The FN blockades could not come at a worse time. So far CN Rail has cancelled 400 to 500 trains but operations were already slowing. February is a cold month, with lots of days below -25 C. At these low temperatures, air brakes work much less well, so trains have to be shortened by up to 30 per cent and their speeds often have to be reduced because rails are susceptible to fracture. Snow doesn’t help, either, often blocking tracks and freezing up switches. It all causes a substantial reduction of railway through­put capacity — just when the fall grain harvest is supposed to be moving to market.

A return to full operating capacity will take longer than most people realize — months probably rather than weeks

Adding to the woes of railway traffic managers, the minister of transport had placed a temporary speed limit on all trains carrying dangerous goods, cutting normal speeds in half (though the limits have since been raised somewhat).
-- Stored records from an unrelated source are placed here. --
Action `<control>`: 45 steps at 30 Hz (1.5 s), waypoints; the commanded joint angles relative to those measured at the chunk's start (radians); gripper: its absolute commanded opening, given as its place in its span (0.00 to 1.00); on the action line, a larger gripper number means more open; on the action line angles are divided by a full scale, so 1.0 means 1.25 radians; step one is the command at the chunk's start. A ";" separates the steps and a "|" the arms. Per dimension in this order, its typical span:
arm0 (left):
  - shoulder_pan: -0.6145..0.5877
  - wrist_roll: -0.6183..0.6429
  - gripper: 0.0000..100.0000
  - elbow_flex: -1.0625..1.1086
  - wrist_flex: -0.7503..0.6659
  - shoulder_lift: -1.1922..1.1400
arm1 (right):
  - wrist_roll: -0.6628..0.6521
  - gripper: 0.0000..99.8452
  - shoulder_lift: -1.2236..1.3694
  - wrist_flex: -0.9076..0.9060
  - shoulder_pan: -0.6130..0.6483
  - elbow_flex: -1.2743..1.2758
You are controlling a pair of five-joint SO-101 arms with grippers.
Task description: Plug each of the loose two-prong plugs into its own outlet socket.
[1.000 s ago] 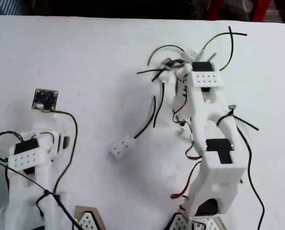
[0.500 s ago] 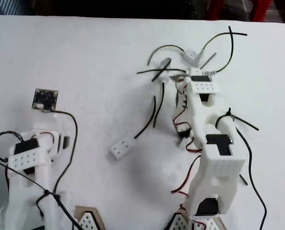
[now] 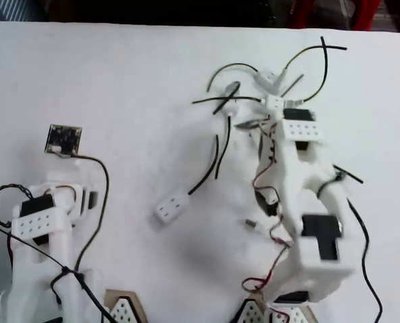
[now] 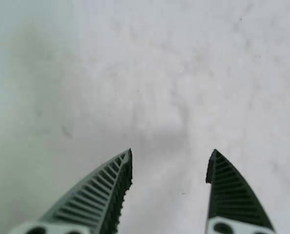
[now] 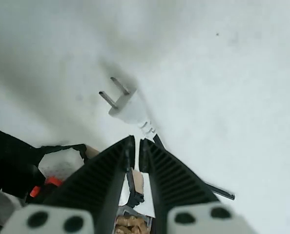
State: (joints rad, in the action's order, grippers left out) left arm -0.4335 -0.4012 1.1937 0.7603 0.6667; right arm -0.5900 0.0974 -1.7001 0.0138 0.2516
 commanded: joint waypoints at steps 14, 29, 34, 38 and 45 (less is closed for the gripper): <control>-0.007 -0.009 0.25 -0.002 -0.009 0.021 | -0.016 0.23 -0.229 0.035 0.040 0.223; -0.026 -0.009 0.25 -0.002 -0.009 0.024 | -0.015 0.23 -0.228 0.325 0.166 0.411; -0.028 -0.009 0.25 -0.002 -0.009 0.024 | -0.015 0.15 -0.226 0.328 0.166 0.415; -0.028 -0.009 0.25 -0.002 -0.009 0.024 | -0.015 0.08 -0.226 0.328 0.166 0.415; -0.028 -0.009 0.25 -0.002 -0.009 0.024 | -0.009 0.01 -0.229 0.328 0.166 0.409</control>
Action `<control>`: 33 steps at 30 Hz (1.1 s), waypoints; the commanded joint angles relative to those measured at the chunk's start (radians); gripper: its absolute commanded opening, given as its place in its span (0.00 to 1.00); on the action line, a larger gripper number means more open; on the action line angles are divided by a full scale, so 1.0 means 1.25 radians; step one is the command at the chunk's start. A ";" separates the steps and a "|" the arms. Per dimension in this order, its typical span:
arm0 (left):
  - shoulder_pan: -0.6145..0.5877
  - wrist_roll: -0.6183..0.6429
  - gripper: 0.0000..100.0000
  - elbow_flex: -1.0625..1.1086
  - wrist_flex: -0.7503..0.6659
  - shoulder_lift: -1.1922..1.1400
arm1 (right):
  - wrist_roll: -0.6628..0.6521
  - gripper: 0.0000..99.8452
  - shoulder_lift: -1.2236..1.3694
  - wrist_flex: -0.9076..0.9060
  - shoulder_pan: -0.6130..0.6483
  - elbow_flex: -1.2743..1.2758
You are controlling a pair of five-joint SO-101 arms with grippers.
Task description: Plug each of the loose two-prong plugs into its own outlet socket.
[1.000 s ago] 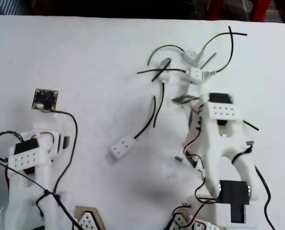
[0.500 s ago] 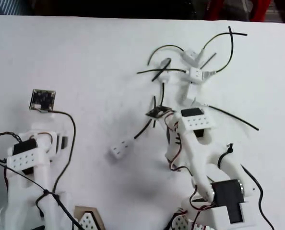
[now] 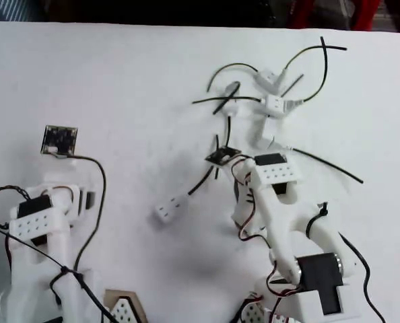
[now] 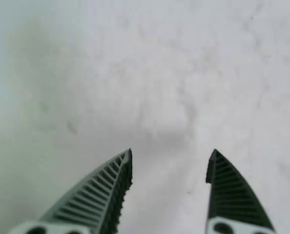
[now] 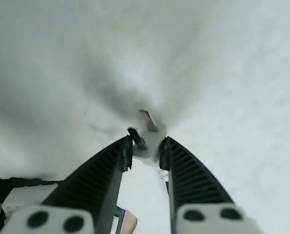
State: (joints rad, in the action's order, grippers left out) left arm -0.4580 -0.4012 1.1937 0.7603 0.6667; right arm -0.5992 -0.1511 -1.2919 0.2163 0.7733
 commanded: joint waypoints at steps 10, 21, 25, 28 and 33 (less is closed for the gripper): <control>-0.008 -0.009 0.25 -0.002 -0.009 0.024 | 0.296 0.02 -0.034 0.001 0.008 -0.199; -0.008 -0.009 0.25 -0.002 -0.009 0.024 | 0.498 0.02 -0.037 -0.001 0.025 -0.506; -0.008 -0.009 0.25 -0.002 -0.009 0.024 | 0.551 0.02 -0.037 0.001 0.069 -0.614; -0.008 -0.009 0.25 -0.002 -0.009 0.024 | 0.579 0.02 -0.037 0.002 0.112 -0.686; -0.008 -0.009 0.25 -0.002 -0.009 0.024 | 0.637 0.02 -0.029 0.047 0.174 -0.761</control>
This followed derailments of CP crude oil trains near Guernsey, Sask., in December and early this month. The cause of the derailments, only six kilometres apart, is still under investigation, but it is the middle of winter and hardly a nationwide phenomenon. Whether this was or wasn’t an overreaction, slowing train speeds will continue adding to the backing-up of inventories caused by the FN blockades until speeds return to normal on April 1.

Everyone is familiar with the time slots of a television schedule. This is a good way to envision the capacity limitations of a railway network. The railway schedule defines preset blocks of time for trains to move along a section of track. If crude-oil trains are forced to travel at half speed, they have to use twice as many time blocks. And trains in adjacent time blocks get slowed down, too. What’s more, if cold temperatures reduce the length of trains from 100 to, say, 70 cars, the railways need to use another 30 per cent more time slots to carry the same cargo.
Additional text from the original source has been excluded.